Braileanu Maria, Hoch Michael, Rincon Sandra, Weinberg Brent
Department of Radiology, Massachusetts General Hospital, 55 Fruit Street, Gray 271, Boston, MA 02114, USA.
Department of Radiology, University of Pennsylvania School of Medicine, 3400 Spruce Street, Philadelphia, PA 19104, USA.
Radiol Case Rep. 2021 Mar 20;16(5):1216-1219. doi: 10.1016/j.radcr.2021.02.039. eCollection 2021 May.
Hirayama disease is a cervical flexion myelopathy that typically causes upper extremity weakness in young male patients. We present two male patients (age 15 and 29) with MRI findings of thoracic ligamentous laxity similar in appearance to Hirayama disease. However, patients presented with atypical symptoms, specifically back pain and paresthesia of the upper and/or lower extremities, likely correlating to the abnormal thoracic spinal levels involved. Flexion/extension MRI sequences demonstrated the forward displacement of the dorsal dura and compression the thoracic cord with prominence of the posterior epidural space and venous plexus. Follow-up MRAs were negative for a spinal vascular malformation. Patients were managed conservatively with no surgical intervention. Clinical history, thoracic MRI, and follow-up flexion and angiographic imaging sequences may help confirm a diagnosis of Hirayama-like thoracic ligamentous laxity.
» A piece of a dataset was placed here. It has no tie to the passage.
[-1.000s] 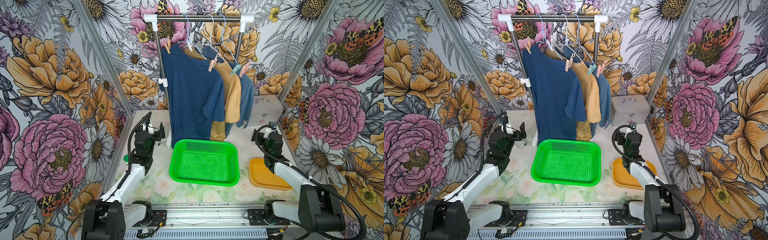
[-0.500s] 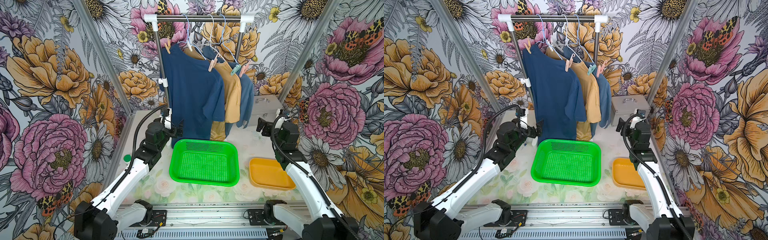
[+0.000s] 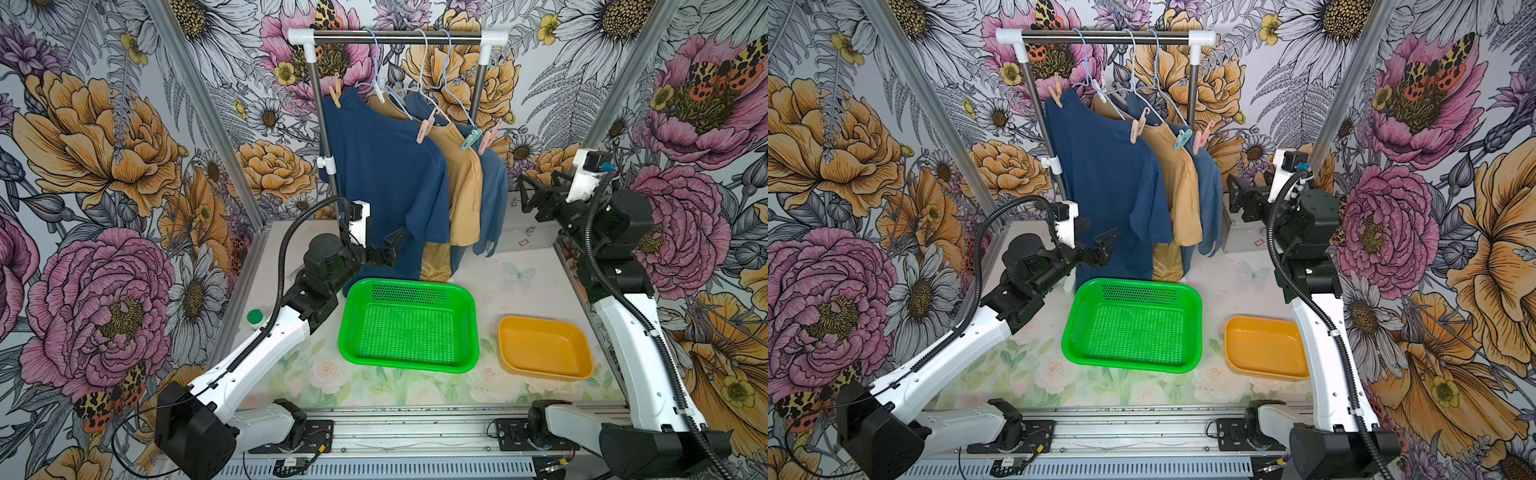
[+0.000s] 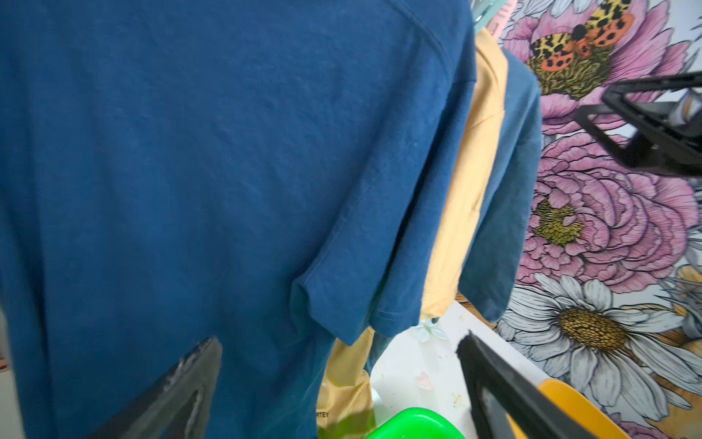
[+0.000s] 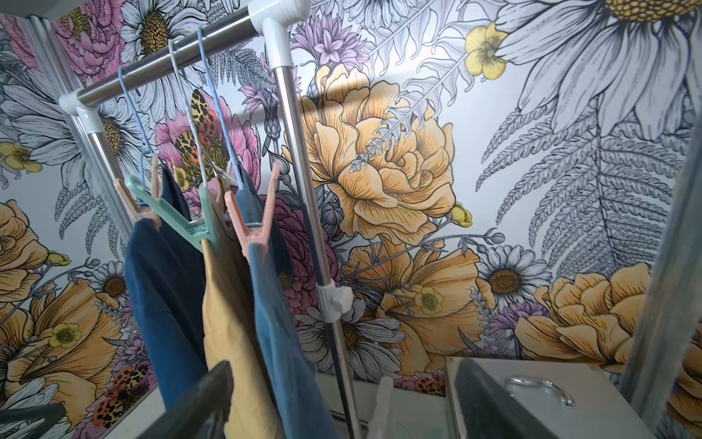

平山病是一种颈椎屈曲性脊髓病,通常导致年轻男性患者出现上肢无力。我们报告了两名男性患者(年龄分别为15岁和29岁),其MRI表现为胸段韧带松弛,外观与平山病相似。然而,患者表现出非典型症状,特别是背痛以及上肢和/或下肢感觉异常,这可能与受累的异常胸段脊髓节段有关。屈伸位MRI序列显示硬脊膜背侧向前移位,胸段脊髓受压,同时硬膜外间隙和静脉丛突出。随访的磁共振血管造影未发现脊髓血管畸形。患者接受保守治疗,未进行手术干预。临床病史、胸段MRI以及随访的屈伸位和血管造影成像序列可能有助于确诊类似平山病的胸段韧带松弛。